Materials provided:
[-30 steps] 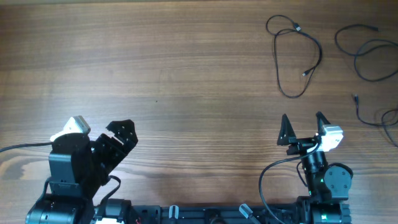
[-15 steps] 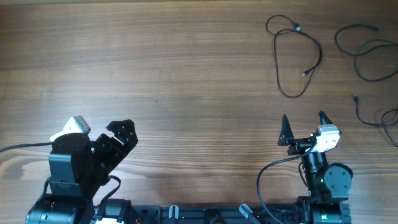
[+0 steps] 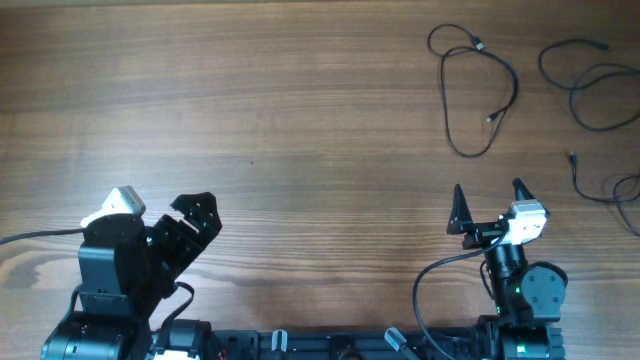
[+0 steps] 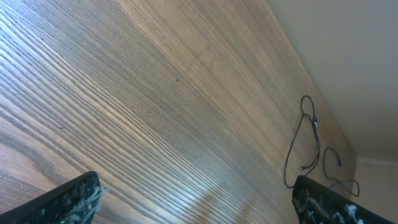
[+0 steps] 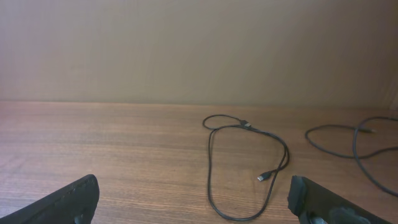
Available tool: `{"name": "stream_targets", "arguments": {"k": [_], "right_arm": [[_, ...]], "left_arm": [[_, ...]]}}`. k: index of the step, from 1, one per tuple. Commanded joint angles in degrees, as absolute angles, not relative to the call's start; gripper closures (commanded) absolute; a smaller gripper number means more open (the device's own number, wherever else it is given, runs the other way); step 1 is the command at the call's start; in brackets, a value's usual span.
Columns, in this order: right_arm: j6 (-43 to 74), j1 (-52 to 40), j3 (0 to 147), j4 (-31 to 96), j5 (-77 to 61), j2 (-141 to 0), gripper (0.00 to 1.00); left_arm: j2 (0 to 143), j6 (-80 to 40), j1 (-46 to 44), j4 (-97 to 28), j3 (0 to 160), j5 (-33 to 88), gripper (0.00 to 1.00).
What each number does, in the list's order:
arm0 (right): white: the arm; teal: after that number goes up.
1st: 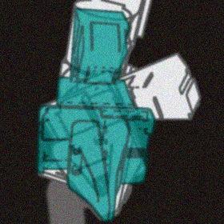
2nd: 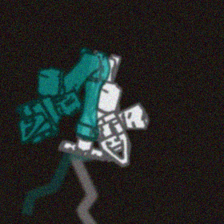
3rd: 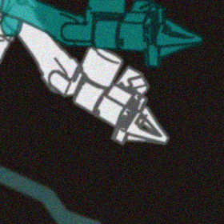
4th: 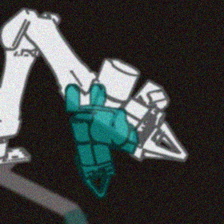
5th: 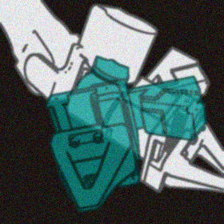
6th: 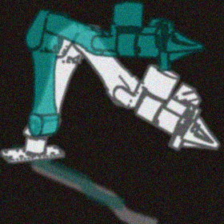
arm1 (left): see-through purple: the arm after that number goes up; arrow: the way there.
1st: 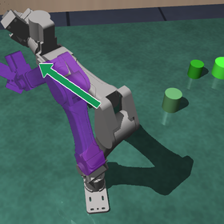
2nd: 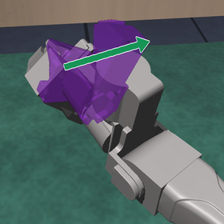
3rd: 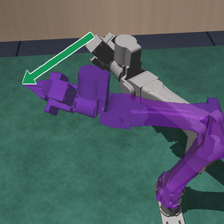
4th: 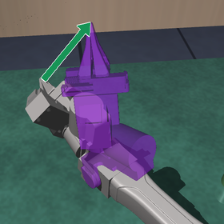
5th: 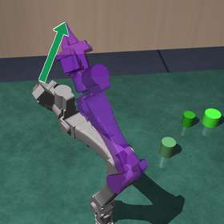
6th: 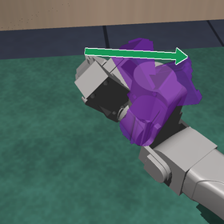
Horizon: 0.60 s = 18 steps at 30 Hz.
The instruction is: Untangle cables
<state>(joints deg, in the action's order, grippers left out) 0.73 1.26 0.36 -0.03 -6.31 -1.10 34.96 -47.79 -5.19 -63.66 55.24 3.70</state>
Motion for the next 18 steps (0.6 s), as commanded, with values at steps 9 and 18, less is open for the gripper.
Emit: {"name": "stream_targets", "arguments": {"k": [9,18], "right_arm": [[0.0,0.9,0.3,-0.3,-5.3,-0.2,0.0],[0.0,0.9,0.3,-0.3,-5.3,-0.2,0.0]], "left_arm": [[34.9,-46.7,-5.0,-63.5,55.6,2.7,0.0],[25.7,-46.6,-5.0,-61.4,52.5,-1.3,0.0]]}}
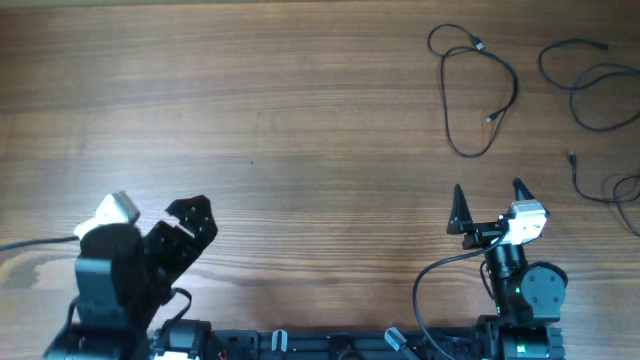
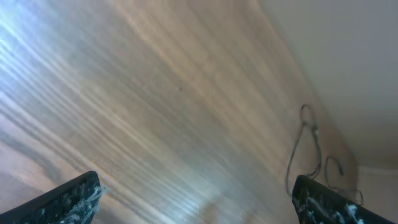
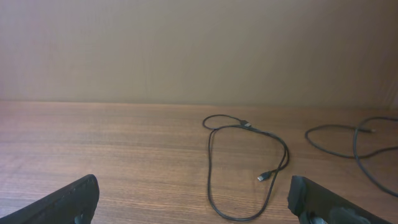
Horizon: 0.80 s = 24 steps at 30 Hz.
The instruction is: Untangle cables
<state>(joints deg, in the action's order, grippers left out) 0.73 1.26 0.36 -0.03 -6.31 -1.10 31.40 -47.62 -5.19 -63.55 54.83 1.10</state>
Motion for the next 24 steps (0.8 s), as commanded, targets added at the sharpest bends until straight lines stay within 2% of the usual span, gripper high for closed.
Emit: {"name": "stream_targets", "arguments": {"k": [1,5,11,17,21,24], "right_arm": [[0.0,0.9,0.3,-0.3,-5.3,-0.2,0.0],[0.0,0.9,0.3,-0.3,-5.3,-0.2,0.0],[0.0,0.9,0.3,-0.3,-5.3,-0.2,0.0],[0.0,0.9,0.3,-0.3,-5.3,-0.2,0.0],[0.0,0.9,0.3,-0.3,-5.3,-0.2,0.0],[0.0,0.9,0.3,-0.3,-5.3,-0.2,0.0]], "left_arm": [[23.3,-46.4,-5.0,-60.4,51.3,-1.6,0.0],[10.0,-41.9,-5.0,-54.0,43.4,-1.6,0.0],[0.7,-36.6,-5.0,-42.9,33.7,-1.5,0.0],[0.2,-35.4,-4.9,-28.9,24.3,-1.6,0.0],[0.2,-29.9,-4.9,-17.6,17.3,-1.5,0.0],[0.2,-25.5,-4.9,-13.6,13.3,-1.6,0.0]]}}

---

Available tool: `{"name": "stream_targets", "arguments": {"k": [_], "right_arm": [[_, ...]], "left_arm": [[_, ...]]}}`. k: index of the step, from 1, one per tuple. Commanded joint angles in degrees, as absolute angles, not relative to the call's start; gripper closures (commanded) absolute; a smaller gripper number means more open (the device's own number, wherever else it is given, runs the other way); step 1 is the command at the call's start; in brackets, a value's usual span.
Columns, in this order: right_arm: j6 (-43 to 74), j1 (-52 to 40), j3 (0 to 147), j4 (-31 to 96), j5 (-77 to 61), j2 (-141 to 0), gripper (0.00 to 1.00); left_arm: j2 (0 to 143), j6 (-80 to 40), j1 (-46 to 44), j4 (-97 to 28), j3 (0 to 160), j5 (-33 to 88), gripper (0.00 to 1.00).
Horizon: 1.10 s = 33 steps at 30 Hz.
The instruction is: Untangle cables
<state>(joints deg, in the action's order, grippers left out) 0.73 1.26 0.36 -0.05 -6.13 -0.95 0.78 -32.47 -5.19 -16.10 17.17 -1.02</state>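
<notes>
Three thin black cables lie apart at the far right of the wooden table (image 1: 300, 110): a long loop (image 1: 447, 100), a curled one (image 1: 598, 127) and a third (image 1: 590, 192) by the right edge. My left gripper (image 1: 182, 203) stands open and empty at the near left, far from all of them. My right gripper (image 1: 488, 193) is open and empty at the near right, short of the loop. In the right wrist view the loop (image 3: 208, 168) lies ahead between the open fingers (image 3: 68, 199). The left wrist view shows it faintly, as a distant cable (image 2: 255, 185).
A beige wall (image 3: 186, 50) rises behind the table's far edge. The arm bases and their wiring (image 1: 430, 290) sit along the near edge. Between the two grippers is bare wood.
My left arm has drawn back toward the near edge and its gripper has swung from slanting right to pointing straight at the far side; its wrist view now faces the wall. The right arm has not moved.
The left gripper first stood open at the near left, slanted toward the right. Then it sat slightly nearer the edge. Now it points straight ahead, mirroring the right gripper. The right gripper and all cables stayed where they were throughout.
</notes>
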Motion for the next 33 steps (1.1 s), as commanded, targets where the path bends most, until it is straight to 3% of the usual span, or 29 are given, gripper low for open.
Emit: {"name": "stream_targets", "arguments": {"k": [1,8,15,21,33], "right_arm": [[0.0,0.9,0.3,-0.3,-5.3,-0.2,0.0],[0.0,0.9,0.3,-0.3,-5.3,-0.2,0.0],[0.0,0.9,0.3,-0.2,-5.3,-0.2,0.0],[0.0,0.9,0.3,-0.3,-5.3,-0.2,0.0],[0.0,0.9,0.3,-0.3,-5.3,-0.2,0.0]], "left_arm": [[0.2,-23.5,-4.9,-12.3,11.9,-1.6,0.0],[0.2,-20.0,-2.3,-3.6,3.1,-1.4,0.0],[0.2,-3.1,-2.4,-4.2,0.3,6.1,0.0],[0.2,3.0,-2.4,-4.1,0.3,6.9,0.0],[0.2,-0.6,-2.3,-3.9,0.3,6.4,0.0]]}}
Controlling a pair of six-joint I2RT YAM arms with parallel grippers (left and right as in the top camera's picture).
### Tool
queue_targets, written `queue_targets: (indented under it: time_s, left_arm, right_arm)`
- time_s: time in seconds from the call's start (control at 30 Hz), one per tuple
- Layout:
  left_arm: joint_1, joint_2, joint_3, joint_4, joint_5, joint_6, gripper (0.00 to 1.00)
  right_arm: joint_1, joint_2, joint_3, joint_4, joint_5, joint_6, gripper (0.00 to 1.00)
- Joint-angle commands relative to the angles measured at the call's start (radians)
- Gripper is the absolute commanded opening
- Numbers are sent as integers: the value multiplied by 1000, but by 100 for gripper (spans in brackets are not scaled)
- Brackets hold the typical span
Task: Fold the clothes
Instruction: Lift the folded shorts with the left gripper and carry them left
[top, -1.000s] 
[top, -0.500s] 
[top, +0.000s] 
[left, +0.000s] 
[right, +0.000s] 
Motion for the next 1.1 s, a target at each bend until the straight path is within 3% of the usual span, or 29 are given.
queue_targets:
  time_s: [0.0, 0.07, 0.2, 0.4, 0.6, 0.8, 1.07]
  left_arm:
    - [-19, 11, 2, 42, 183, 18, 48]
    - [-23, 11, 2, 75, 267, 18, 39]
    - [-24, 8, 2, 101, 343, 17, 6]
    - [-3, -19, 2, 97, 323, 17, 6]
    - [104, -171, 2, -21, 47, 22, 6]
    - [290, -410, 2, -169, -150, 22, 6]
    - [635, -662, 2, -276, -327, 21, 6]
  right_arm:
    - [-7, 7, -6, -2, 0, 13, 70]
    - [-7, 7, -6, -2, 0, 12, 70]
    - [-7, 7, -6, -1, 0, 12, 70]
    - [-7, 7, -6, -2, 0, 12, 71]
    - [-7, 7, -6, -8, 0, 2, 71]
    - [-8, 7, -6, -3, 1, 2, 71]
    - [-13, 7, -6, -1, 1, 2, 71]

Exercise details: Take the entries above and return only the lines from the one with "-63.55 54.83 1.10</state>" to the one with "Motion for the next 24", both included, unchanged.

Answer box:
<state>(joints deg, in the action's order, grippers left out) 0.73 1.26 0.36 -0.03 -6.31 -1.10 31.40 -47.62 -5.19 -63.55 54.83 1.10</state>
Motion for the next 24 steps (0.8 s), as commanded, targets added at the sharpest bends until straight lines stay within 2% of the usual span, gripper high for closed.

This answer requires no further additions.